Set down the lines of the data exactly, starting at the first and stopping after the line containing "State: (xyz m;".

-- DATA SHOWN follows --

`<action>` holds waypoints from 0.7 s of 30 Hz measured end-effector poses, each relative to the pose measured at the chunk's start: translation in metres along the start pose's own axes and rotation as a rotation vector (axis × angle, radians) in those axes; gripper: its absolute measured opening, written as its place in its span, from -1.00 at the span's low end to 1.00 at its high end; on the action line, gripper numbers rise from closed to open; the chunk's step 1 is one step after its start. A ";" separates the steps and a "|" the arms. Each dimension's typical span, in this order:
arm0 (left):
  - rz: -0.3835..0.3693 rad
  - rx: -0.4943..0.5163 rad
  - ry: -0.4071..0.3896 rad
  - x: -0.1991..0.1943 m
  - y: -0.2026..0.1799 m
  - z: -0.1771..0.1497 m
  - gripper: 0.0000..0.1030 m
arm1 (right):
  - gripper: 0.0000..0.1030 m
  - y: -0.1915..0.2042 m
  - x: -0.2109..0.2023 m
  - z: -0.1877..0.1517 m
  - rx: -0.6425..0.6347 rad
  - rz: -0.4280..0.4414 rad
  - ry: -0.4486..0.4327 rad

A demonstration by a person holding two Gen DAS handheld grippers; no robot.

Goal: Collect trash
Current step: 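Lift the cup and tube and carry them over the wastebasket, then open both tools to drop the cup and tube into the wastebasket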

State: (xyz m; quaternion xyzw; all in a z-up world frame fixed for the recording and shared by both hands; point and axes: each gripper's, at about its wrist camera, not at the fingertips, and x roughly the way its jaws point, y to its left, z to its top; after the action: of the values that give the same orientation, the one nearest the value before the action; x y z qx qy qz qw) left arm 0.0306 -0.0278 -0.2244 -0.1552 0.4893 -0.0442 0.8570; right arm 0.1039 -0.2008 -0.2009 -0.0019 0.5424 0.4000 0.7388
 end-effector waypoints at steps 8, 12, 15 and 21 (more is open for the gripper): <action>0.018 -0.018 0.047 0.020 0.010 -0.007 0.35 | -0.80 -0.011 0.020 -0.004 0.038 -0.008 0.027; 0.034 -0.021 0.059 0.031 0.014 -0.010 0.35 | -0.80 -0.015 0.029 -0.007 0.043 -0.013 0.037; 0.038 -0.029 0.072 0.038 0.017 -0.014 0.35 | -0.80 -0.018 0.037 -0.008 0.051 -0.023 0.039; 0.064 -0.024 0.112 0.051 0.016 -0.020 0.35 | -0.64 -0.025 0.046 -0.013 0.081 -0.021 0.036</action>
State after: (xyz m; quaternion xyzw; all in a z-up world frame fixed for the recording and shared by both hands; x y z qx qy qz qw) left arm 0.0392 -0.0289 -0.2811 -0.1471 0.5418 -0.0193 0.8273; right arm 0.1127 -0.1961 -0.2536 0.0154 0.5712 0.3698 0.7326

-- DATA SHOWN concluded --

EXERCISE RESULT:
`<action>` holds waypoints from 0.7 s of 30 Hz measured end-effector poses, each relative to the pose measured at the chunk's start: translation in metres along the start pose's own axes and rotation as a rotation vector (axis × angle, radians) in those axes; gripper: its absolute measured opening, written as its place in its span, from -1.00 at the span's low end to 1.00 at its high end; on the action line, gripper numbers rise from closed to open; the chunk's step 1 is one step after its start. A ";" separates the steps and a "|" the arms. Each dimension's typical span, in this order:
arm0 (left):
  - rz: -0.3835..0.3693 rad
  - rx: -0.4943..0.5163 rad
  - ry: -0.4071..0.3896 rad
  - x: -0.1991..0.1943 m
  - y: -0.2026..0.1799 m
  - z: -0.1771..0.1497 m
  - gripper: 0.0000..0.1030 m
arm1 (right):
  - gripper: 0.0000..0.1030 m
  - y: -0.1915..0.2042 m
  - x: -0.2109..0.2023 m
  - z: -0.1877..0.1517 m
  - rx: -0.6425..0.6347 rad
  - rz: -0.4280..0.4414 rad
  - ry: -0.4486..0.4327 rad

A demonstration by a person holding two Gen DAS handheld grippers; no robot.

Goal: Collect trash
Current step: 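Lift the cup and tube and carry them over the wastebasket, then open both tools to drop the cup and tube into the wastebasket
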
State: (xyz m; quaternion xyzw; all in a z-up world frame fixed for the recording and shared by both hands; point and axes: each gripper's, at about its wrist camera, not at the fingertips, and x roughly the way its jaws point, y to its left, z to its top; after the action: of the values that give the same orientation, the one nearest the value before the action; x y z qx qy qz qw) left arm 0.0306 -0.0278 -0.2244 -0.1552 0.4893 -0.0442 0.8570; right arm 0.1039 -0.2008 -0.2009 -0.0019 0.5424 0.4000 0.7388

What has been written here completes the answer.